* **EXERCISE BRIEF**
Using the listing below, print exactly everything from the line with "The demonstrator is" down to the line with "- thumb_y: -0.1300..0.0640", both included, and nothing more.

* **MATERIAL FOR THE TASK**
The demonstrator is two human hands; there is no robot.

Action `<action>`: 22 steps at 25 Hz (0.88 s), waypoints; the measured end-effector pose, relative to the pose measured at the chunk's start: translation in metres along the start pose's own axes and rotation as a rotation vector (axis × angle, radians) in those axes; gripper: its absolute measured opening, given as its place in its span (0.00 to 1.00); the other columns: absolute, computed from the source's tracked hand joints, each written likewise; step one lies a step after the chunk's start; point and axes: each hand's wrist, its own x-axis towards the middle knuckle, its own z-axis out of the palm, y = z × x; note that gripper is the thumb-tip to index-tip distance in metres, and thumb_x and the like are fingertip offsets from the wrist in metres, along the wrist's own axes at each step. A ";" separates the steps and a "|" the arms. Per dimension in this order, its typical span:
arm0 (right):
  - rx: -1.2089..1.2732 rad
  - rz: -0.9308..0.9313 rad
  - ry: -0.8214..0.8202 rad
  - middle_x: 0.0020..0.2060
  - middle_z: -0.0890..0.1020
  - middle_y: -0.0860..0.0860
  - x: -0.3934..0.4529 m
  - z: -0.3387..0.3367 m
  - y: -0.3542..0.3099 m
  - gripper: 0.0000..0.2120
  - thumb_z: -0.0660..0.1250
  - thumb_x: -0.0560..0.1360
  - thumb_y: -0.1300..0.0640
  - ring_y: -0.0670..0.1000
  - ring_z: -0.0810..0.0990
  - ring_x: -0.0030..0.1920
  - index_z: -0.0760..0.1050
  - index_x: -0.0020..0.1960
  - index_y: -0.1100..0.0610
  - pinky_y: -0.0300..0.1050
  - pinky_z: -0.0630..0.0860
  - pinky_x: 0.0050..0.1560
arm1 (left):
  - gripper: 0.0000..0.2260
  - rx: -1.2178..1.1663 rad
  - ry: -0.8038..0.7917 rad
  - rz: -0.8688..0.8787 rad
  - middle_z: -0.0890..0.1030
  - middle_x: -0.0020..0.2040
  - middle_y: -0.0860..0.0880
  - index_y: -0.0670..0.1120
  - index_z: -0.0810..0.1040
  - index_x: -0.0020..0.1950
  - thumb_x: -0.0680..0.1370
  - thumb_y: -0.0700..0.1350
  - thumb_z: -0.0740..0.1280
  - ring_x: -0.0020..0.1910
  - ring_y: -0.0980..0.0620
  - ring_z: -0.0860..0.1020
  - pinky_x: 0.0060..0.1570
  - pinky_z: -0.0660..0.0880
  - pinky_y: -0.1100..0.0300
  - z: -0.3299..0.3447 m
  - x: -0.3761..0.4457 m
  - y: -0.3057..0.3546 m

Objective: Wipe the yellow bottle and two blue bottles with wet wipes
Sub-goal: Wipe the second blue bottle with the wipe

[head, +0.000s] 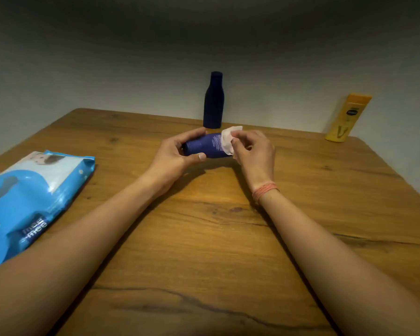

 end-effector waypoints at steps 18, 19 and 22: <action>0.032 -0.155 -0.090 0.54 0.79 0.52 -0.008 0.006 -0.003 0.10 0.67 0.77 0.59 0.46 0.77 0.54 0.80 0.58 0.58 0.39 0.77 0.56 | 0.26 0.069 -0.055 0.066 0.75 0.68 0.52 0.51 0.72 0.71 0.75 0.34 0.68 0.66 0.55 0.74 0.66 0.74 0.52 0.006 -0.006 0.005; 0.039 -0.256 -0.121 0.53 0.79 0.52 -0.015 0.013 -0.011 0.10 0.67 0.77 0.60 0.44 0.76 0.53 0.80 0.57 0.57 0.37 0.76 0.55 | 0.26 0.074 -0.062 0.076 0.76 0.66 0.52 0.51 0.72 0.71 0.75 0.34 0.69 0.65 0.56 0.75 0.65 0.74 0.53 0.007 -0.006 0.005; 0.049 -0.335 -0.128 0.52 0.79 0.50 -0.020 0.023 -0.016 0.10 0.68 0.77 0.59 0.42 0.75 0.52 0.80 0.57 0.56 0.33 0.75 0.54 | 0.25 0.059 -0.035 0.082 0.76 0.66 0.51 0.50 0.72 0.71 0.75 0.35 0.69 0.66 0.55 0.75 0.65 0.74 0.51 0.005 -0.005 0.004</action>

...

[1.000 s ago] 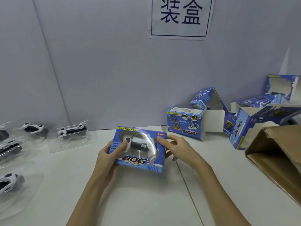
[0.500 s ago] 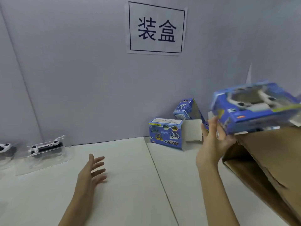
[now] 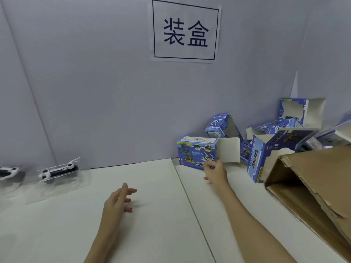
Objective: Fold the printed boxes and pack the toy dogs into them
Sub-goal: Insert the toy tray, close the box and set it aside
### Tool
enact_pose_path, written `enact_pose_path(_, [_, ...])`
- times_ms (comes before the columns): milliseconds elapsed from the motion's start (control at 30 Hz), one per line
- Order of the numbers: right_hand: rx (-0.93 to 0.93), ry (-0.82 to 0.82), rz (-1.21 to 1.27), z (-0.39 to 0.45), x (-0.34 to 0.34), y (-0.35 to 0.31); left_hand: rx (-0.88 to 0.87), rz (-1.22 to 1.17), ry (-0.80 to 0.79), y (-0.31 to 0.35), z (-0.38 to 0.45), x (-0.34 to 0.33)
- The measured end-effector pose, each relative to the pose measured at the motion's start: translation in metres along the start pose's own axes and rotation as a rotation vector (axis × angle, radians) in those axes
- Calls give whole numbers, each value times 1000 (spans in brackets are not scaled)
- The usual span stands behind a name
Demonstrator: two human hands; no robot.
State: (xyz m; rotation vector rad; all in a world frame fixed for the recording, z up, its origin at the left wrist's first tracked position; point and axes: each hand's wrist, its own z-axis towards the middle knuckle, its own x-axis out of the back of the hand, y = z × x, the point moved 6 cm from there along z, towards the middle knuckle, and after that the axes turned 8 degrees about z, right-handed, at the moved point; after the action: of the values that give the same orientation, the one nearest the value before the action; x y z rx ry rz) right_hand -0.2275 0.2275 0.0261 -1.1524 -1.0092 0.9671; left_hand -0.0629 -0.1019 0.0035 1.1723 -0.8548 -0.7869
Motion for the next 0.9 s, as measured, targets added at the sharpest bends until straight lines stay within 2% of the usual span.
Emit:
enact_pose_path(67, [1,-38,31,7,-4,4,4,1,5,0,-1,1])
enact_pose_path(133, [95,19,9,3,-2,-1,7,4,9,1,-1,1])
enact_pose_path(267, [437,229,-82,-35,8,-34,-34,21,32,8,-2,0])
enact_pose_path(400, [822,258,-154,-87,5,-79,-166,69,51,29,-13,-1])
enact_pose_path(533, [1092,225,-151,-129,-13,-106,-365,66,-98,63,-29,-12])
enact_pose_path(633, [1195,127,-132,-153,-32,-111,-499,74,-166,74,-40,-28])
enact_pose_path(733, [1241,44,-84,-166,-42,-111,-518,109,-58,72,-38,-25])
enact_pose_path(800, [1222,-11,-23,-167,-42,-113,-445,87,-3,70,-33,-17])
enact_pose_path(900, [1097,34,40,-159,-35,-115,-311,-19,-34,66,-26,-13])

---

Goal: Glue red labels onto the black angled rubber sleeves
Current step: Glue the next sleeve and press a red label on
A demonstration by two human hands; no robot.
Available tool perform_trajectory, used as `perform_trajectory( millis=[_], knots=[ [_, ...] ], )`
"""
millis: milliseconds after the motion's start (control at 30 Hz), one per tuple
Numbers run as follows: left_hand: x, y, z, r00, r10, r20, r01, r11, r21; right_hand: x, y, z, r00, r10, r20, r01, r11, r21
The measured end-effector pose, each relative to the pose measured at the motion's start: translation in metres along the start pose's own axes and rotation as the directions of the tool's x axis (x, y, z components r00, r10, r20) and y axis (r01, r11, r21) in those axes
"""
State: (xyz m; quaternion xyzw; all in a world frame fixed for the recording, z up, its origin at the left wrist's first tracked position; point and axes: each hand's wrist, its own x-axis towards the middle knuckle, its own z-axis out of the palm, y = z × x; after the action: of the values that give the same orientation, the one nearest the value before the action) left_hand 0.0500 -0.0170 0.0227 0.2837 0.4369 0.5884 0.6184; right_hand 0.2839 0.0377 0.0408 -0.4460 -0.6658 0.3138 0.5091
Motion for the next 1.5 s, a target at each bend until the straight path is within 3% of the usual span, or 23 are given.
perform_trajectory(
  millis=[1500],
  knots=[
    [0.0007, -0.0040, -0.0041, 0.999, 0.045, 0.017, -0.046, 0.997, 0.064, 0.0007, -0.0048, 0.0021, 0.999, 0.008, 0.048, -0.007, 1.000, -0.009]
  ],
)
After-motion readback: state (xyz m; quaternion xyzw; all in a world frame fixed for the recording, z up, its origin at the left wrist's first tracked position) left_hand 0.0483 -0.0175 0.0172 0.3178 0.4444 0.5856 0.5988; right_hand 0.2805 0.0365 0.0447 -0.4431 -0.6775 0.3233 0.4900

* **REPLY**
The demonstrator is two human hands; there is no robot.

Action `<action>`: 22 steps at 25 Hz (0.88 s), waypoints; the measured end-effector pose, relative to the pose measured at the chunk's start: translation in metres along the start pose's own axes and rotation as a rotation vector (axis × angle, radians) in those axes; gripper: its absolute measured opening, given as its place in its span (0.00 to 1.00); the other columns: absolute, computed from the source's tracked hand joints, each written likewise; step one lies a step after the chunk's start; point and axes: each hand's wrist, its own x-axis towards the middle knuckle, its own z-axis out of the palm, y = z × x; note that gripper is the thumb-tip to index-tip distance in metres, and thumb_x and the like are fingertip offsets from the wrist in metres, along the wrist's own axes at each step. A ";" separates the steps and a "|" the arms. Per dimension in this order, its typical span:
arm0 (right):
  - rx: -1.2089..1.2732 rad
  - rz: -0.9308..0.9313 rad
  - ry: -0.8214..0.8202 rad
  - middle_x: 0.0020..0.2060
  - middle_z: -0.0890..0.1020
  - middle_y: -0.0860..0.0860
  - x: -0.3934..0.4529 m
  - z: -0.3387..0.3367 m
  - y: -0.3542..0.3099 m
  - gripper: 0.0000..0.2120
  - thumb_z: -0.0660..0.1250
  - thumb_x: -0.0560..0.1360
  - thumb_y: -0.1300..0.0640

The exercise is now complete.